If your program is too "tightly coupled" (i.e., interdependent), you may run into issues where you need large portions of your program working before you can start unit testing. For instance, in the heap example, if your obj class requires a lot of sophisticated initialization it may be very hard to test the heap without getting obj up and running. You might, nevertheless, like to be able to implement the heap without having a full obj class. In this case, you might decide to create a subclass of obj that has a simpler implementation, but that can provide a simplified version of the functionality needed by the heap.

Code Reuse

Unit tests also make it easier to reuse code. How's that? Let's say you didn't unit test your heap code, and you later decided that you needed exactly the same heap implementation in another program. Much to your chagrin, that program breaks once you start using your heap. You've already gotten a bit lucky in that you've isolated the problem to using the heap code, but you're still stuck figuring out exactly what is wrong with it. Now you're doing maintenance work when you'd really like to be writing a new program. By more thoroughly testing your program's pieces when you write them, you can fix problems when the code is fresh on your mind. This also means you can feel more comfortable sharing the code with others who might use parts of the code in ways that your original program never did during testing. One way to think about it is that unit tests give you a much better shot at exercising every code path, a path of execution through your code, than simple end-to-end testing.

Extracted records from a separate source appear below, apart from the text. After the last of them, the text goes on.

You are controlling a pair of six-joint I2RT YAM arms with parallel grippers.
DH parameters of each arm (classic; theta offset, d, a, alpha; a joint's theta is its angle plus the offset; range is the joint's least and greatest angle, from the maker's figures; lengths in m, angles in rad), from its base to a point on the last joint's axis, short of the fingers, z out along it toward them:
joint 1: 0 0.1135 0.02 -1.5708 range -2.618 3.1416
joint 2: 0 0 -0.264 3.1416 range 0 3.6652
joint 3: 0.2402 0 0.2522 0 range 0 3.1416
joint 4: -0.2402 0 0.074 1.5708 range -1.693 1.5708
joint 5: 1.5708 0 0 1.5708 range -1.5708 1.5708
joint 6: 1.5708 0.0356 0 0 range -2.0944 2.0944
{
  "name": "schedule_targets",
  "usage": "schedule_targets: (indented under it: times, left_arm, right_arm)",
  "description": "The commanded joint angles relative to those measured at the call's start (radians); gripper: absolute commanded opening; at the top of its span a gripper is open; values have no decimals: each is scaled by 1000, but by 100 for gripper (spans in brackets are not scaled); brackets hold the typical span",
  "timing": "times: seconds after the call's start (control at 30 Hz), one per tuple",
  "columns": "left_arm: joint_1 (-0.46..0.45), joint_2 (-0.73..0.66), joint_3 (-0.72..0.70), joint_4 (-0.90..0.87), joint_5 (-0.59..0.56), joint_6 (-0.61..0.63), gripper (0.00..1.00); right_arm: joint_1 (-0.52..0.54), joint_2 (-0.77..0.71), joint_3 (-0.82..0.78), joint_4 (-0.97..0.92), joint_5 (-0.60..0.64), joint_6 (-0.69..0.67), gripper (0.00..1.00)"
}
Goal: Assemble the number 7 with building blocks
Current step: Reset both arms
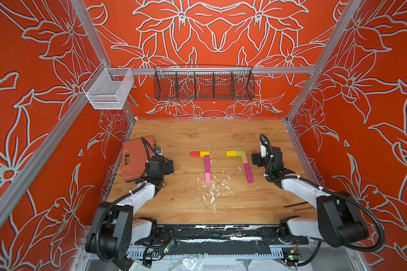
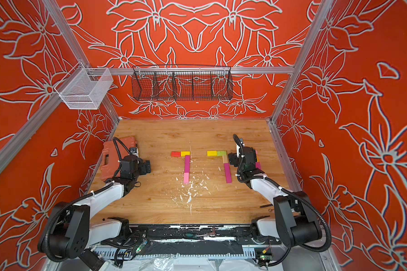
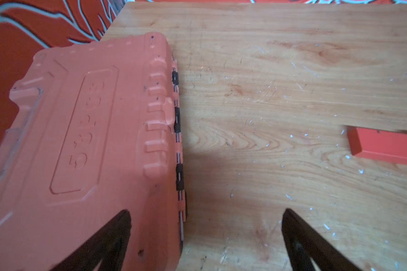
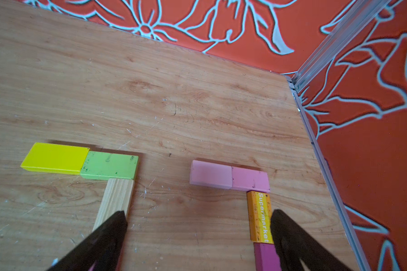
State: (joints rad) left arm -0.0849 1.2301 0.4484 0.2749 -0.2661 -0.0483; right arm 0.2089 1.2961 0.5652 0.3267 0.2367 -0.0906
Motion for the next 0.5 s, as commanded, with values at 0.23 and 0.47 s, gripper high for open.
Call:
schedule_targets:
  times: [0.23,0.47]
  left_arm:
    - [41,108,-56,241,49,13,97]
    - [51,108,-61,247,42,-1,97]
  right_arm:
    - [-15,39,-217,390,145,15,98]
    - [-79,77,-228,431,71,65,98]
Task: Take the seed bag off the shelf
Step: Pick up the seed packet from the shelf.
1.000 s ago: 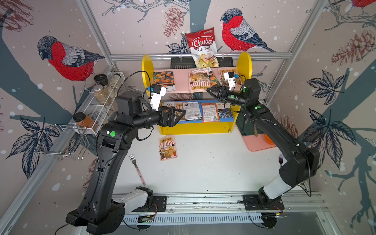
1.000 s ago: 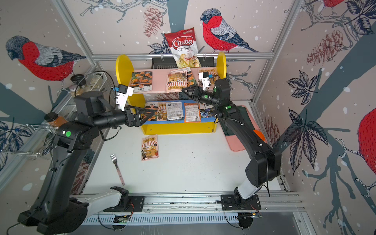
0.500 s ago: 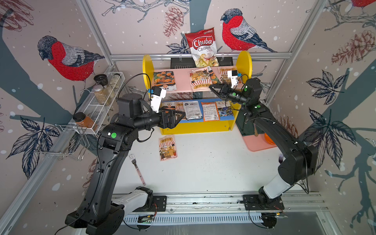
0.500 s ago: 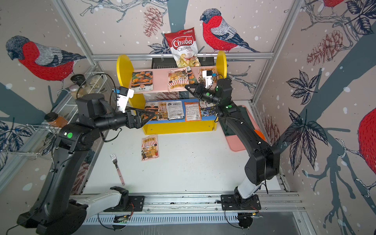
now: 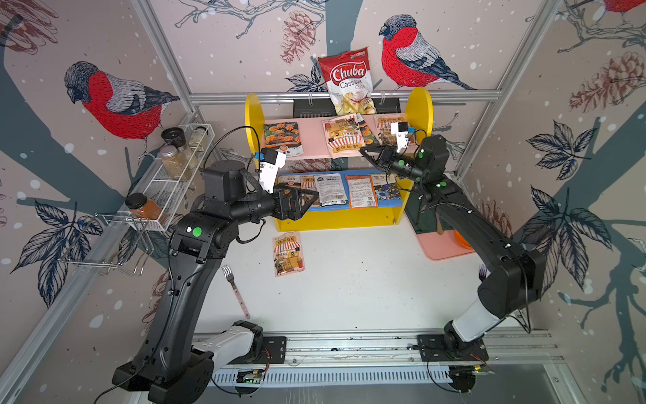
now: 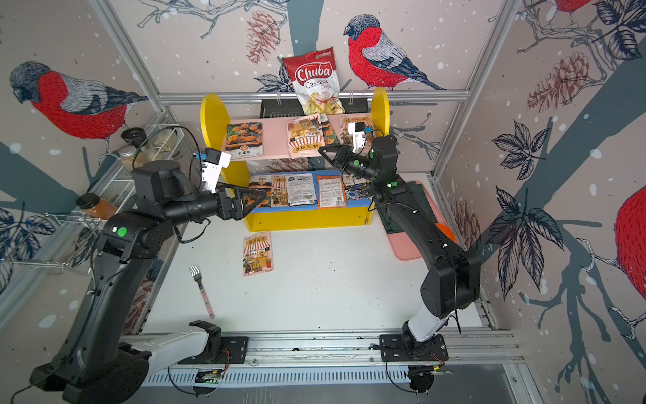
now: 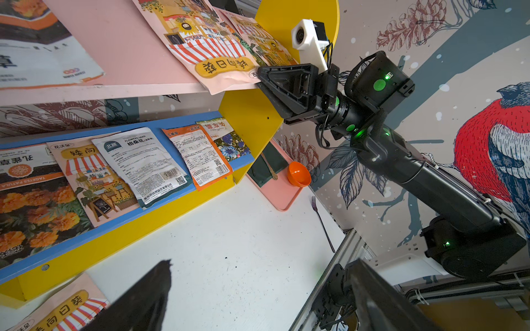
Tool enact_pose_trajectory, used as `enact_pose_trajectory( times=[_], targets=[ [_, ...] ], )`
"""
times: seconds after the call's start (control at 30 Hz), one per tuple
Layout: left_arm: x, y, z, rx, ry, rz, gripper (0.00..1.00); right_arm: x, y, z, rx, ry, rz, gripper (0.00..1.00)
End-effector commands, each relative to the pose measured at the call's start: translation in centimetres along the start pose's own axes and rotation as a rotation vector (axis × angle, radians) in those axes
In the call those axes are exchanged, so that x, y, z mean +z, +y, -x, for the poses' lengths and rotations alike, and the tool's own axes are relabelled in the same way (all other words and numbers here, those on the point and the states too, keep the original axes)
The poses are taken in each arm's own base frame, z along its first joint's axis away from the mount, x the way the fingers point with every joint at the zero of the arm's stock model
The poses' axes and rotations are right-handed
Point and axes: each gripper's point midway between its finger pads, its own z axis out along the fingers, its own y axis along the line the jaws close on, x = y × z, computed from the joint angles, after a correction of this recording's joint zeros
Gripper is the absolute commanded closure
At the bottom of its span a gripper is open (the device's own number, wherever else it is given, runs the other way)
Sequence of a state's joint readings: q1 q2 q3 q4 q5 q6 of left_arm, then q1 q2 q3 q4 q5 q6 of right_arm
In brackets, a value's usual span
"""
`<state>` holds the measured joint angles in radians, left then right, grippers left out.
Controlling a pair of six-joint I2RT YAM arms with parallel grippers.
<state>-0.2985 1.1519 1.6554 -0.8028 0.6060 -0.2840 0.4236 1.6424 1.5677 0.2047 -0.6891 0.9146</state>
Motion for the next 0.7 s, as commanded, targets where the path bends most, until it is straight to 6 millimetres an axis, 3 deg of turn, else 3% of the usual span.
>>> enact_pose_trajectory(
  times=[0.0, 0.1, 0.67],
  targets=[
    [0.1, -0.1, 0.6, 0.022, -0.024, -0.011, 0.03, -0.1, 0.5, 0.1, -0.023, -0.017, 0.009, 0.91],
    [0.3, -0.1, 0.5, 0.021, -0.019, -0.014, 0.03, -0.1, 0.6, -0.3, -0.027, -0.012, 0.010, 0.96],
    [1.0, 0.6, 1.0, 0.021, -0.059, -0.008, 0.03, -1.4, 2.4, -1.9, -0.087, -0.023, 0.014, 1.00]
  ],
)
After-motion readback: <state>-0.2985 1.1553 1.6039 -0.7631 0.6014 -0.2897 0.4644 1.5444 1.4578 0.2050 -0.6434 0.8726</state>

What Doesn't Unit Testing Do?

Unit testing can't catch every problem. Issues sometimes arise in the integration of two components. Here, the program is not that the components don't work, but that they may have a fundamentally different understanding of the world. For instance, if you're using someone else's code, and you assume that their functions never frees pointers passed into them, but they do, then all of their unit tests might pass, but your code might not. Unit tests can only test that functions do what they say they do--you still have to write programs that use them in the proper way. Testing those programs is a whole new ball of wax because even if the program "works", that doesn't make it nice to look at, easy to learn, responsive or well-documented.

Regressions

Adding Features

Unit tests are great reminders of your assumptions. Every time you change the code, if an old unit test fails, that's a sign that your change has reintroduced a bug. If your change reintroduced a bug, then it's quite possible that you've forgotten some assumption about the code being tested. Perhaps you rewrote a helper function and forgot that it could take negative numbers as arguments.

Fixing Bugs

Unit tests should be a living part of your code. If you find a bug in a unit-testable part of your program, that's a good sign that you left out an important unit test. Add a unit test that would have caught that bug the first time, and you provide yourself more assurance that later modifications won't reintroduce it.

Keeping Tests Up To Date

Once you've finally got all your tests passing, it's a good idea to keep them that way. If you get too complacent about a few failing tests, you might not notice when new tests start to fail. If you really want to keep around these test cases, you might be better off creating a filter that hides them from your normal view so that new failures show up unobscured by old ones.

Conclusion

Starting your program by thinking about how to test it might seem unnatural at first, but it has a certain satisfying quality to it. As soon as you implement a feature, you get to check off a test as a new success. It's good for your psyche, and, almost as good, it reminds you when you forget to implement a feature.